I’m a 30F. My dad and I were never very close, we love each other, but he wasn’t the affectionate, involved type of father, so I accepted him as he was and appreciated the small moments he gave me. He was always a hard worker, never drank, never broke the law, but his luck was terrible. As a salesman, he jumped between companies, he was kind to his clients, but his bosses often screwed him over, withholding pay, or promising commissions he rarely received.
Growing up, I watched him juggle loans from multiple banks, he even asked my grandma to take a loan for him to renovate his house and sort his finances. I hated seeing this.

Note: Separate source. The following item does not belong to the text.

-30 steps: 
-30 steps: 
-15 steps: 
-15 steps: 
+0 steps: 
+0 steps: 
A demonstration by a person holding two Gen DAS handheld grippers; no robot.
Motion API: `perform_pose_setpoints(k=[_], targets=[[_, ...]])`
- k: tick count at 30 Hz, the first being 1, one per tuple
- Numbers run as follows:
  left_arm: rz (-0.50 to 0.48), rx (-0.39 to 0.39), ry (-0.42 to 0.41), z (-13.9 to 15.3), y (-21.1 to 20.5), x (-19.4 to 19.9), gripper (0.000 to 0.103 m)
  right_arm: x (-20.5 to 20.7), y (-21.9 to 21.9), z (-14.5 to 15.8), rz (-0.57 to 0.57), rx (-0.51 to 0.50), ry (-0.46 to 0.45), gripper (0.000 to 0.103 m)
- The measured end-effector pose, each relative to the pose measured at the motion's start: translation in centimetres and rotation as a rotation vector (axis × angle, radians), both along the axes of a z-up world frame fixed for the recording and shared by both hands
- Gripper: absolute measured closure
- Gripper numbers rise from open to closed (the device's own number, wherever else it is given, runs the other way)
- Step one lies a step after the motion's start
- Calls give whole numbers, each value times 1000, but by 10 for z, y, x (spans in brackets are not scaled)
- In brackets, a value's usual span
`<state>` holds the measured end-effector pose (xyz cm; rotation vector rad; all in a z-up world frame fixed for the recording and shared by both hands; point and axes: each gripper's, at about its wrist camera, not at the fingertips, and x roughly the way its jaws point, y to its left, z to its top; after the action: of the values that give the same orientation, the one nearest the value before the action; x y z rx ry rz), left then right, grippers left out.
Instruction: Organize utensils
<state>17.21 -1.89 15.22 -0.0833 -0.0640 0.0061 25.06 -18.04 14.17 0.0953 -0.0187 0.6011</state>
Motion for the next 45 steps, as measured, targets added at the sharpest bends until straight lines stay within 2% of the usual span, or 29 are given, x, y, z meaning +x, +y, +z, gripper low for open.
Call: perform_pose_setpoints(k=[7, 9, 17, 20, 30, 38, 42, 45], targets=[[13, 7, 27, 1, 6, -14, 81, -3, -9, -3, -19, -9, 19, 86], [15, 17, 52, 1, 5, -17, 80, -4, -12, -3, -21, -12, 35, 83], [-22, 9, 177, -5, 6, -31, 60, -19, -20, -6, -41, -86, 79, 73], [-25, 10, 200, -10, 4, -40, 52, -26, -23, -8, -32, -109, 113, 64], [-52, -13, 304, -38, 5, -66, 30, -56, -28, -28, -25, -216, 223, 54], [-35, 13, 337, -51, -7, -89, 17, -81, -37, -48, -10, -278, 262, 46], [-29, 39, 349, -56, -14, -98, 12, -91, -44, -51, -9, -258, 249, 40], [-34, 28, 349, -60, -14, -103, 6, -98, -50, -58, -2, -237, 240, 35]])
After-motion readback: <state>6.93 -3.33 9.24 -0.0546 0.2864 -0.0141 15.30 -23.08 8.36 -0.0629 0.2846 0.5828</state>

When I was 12, I swore I’d never take a loan myself, even if it meant living under a bridge.
At his last job, his boss (another shady mf) pushed him to go independent, so the company wouldn’t have to pay after him. Dad had to handle taxes himself, but kept falling behind, because payments were still unfair. Years later, he got a massive tax demand from the government, he had to pay or he would lose his house.
When the letter arrived, he turned to me first, and I felt broken. He asked me to take out a loan to cover the huge amount, promising he’d handle the payments so I wouldn’t have to worry. He knew how strongly I opposed debt, yet he asked anyway. I felt disappointed that he’d put his daughter in this position, but I also pitied him and worried I’d seem heartless if I said no. So I agreed.
For a year, he kept his word, paying as we agreed, but then he had a stroke and could no longer work. Suddenly, I was stuck with the full monthly payments, for money I’d never even seen. Of course I was happy he survived, but the bitterness was still there.
A year later, a second stroke left him worse off, luckily he was saved by the doctors. Now, my finances are tight for years to come, no extras, no treats, just ensuring the loan gets paid. I’m struggling and resentful, and the questions are always in my head, like wasn’t there another option? A friend or anyone else? How could he do that to his own daughter? I could never do this to my own child.
I still love and pity him, and I help him with everything he needs, but I’m disappointed and bitter. So yeah, AITA?
Doing this to a friend or anyone else would ‘ve been better???
You’re not the AH for having feelings. You haven’t done anything to him. I strongly recommend therapy to work through your emotions.
I completely agree. I’d add that OP should see a lawyer to discuss her rights and responsibilities. Is she to inherit the house (or any substantial assets that might offset the monies paid) should her father not survive another medical emergency?
NAH
Are you an asshole for being upset and resentful ? You’re not, you are stuck paying back money that isn’t yours and your finances are tight because of it.
I wouldn’t call your father an asshole either, he didn’t betray you and kept his word. He payed you back until he couldn’t anymore, it’s unfortunate but he couldn’t predict his health would decline. I’m sorry for what you’re going through.
I hate to sound callous, but you made this bed. You’re allowed to be resentful at having been manipulated into this situation and bitter at the circumstances, but ultimately all that was your choice and etirely foreseeable given your Dad’s track record. Here’s hoping he has taken out some life insurance in your name… NAH.
YTA, you needed to say no, but instead, you caved and gave in. As harsh as it is, you did this to yourself. Part of getting a loan for your dad is knowing that S\*\*\* may happen and you would be responsible for the loan since it is under your name. And ultimately, that is what happened.
I am real sorry you have to endure this.
It is hard for you to expect any payments. Does he have collateral (car, jewelry, anything you can sell)?
Time will tell but for him to be sick does not help you in any way.
Money and family don’t mix. Been there done that but I was lucky I got it back. Needless to say that we don’t see him anymore.
You mentioned he needed money to renovate his house. Has he sold it yet? Because that is the next step he needs to take. You need to be looling out for your future at this point in your life. Build a pension pot, buy your own house, build savings for your child. Not pay someone elses loans back. You will need to pish this harder, and I get why you don’t want to, but that will just screw up your entire life otherwise.
Ummmmmm, the house? It was saved? Because you took out the loan and paid his tax bill so he didn’t have to lose the house?
Well then. Surely you’re due some recompense in the form of house ownership. Or part ownership at least.
Info, how much are we talking?
Life insurance
Also, NTA
It’s unfortunate that your dad’s health has declined and he can no longer work/pay, however, it’s not like he knew this would happen. If you take out a loan and let someone else use the funds you should have a plan in place of what you’ll do if they can no longer pay for any reason. Which is why I’m saying YTA to yourself. You should have told him no.